Each line of the data has to be transcribed exactly.

→ **Data extract**
══════════

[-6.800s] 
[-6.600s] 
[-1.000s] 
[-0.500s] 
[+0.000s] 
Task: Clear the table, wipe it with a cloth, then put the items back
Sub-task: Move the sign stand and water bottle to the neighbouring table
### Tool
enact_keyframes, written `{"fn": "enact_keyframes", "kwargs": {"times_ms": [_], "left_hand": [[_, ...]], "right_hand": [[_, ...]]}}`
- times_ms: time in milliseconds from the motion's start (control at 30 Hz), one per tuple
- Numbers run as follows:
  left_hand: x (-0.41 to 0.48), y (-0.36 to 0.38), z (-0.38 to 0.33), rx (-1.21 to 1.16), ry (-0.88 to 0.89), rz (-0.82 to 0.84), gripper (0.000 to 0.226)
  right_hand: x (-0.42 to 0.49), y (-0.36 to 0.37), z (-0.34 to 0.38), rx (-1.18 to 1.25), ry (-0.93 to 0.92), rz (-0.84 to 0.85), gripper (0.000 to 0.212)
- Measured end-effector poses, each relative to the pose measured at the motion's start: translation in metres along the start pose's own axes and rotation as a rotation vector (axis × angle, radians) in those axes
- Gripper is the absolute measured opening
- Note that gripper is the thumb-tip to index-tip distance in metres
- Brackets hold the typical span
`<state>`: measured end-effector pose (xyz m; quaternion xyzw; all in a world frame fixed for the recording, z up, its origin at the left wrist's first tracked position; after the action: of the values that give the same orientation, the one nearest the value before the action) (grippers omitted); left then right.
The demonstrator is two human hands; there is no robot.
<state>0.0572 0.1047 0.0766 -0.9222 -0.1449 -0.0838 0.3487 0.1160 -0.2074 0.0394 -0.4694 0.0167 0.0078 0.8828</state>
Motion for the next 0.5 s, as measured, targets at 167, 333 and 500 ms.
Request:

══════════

→ **Worked solution**
[-6.800s] 
[-6.600s] 
[-1.000s] 
[-0.500s] 
[+0.000s] 
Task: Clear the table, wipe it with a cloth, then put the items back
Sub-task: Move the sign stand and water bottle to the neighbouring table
### Tool
enact_keyframes, written `{"fn": "enact_keyframes", "kwargs": {"times_ms": [_], "left_hand": [[_, ...]], "right_hand": [[_, ...]]}}`
- times_ms: time in milliseconds from the motion's start (control at 30 Hz), one per tuple
- Numbers run as follows:
  left_hand: x (-0.41 to 0.48), y (-0.36 to 0.38), z (-0.38 to 0.33), rx (-1.21 to 1.16), ry (-0.88 to 0.89), rz (-0.82 to 0.84), gripper (0.000 to 0.226)
  right_hand: x (-0.42 to 0.49), y (-0.36 to 0.37), z (-0.34 to 0.38), rx (-1.18 to 1.25), ry (-0.93 to 0.92), rz (-0.84 to 0.85), gripper (0.000 to 0.212)
- Measured end-effector poses, each relative to the pose measured at the motion's start: translation in metres along the start pose's own axes and rotation as a rotation vector (axis × angle, radians) in those axes
- Gripper is the absolute measured opening
- Note that gripper is the thumb-tip to index-tip distance in metres
- Brackets hold the typical span
`<state>`: measured end-effector pose (xyz m; quaternion xyzw; all in a world frame fixed for the recording, z up, its origin at the left wrist's first tracked position; after the action: of the values that give the same orientation, the one nearest the value before the action) (grippers omitted); left then right.
The demonstrator is two human hands; there is no robot.
<state>0.0572 0.1047 0.0766 -0.9222 -0.1449 -0.0838 0.3487 0.1160 -0.2074 0.0394 -0.4694 0.0167 0.0078 0.8828</state>
Motion for the next 0.5 s, as measured, targets at 167, 333 and 500 ms.
Request:

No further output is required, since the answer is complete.